# My Old Italvega Nuovo Record



## Mapei (Feb 3, 2004)

I bought this bike in 1973 and I rode it for 12 good years before getting a Somec in 1985. I gave it to a buddy in about 1992, in exchange for an electronic drum machine. Today I decided to "borrow" the machine for a few days. I cleaned it up and took it for a ride.

Yes, it doesn't look like an Italvega because, within a couple of years the original paint had chipped so badly I decided to just repaint it. I figured I'd re-name it, too, as at the time Italvega wasn't the most desirable Marque in the land.

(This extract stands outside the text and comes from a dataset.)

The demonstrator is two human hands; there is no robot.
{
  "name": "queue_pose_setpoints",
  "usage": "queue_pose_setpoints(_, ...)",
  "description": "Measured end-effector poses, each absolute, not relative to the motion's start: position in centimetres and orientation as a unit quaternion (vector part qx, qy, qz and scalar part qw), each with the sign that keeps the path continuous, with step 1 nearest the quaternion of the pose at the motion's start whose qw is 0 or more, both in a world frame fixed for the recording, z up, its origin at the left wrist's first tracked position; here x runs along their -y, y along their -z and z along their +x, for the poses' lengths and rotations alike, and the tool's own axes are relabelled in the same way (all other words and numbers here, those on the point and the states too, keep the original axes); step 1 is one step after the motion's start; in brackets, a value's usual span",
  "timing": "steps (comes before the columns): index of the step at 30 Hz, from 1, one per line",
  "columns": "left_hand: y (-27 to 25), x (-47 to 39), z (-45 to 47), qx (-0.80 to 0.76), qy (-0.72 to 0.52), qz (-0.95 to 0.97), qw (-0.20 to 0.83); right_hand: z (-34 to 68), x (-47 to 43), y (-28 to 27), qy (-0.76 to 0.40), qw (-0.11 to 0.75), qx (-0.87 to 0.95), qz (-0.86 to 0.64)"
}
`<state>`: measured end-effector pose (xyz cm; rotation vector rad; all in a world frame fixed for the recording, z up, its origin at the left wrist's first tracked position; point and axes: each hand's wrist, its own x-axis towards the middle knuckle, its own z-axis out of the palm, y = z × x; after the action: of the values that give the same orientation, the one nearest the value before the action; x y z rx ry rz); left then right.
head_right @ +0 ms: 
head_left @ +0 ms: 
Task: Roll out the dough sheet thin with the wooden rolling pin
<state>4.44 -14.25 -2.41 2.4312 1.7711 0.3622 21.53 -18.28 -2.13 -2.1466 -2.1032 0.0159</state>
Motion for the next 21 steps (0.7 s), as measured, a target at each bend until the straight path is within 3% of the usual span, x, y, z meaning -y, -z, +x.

I took the color scheme from a meltingly beautiful Cinelli that was at the Beverly Hills Bike Shop at the time. I came up with the name "Fazio Sauro" by leafing through Italian Language magazines. I put my fictional Fazio Sauro in Siena because...well, why not? My sister, a professional artist, painted the Sauro on the Head Tube.

The bike as it stands is 24.2 lbs. The dimensions are 54 seat tube and 54 top tube. The seat is my buddy's. So is the shorter stem. Some of the other componentry comes off of my buddy's Raleigh Professional. The Raleigh was too big for him, so he asked me if he could adopt the, by then, neglected Fazio.

The frame itself has its cheapnesses. The lugs were never very finely finished. The bottom bracket is two-piece, with an ugly weld joining the two pieces together.

Note the Campy cable guides. In those days practically everything was clamp-on. Dig the old Fiamme Red rims. And amazingly, those tires actually hold air. 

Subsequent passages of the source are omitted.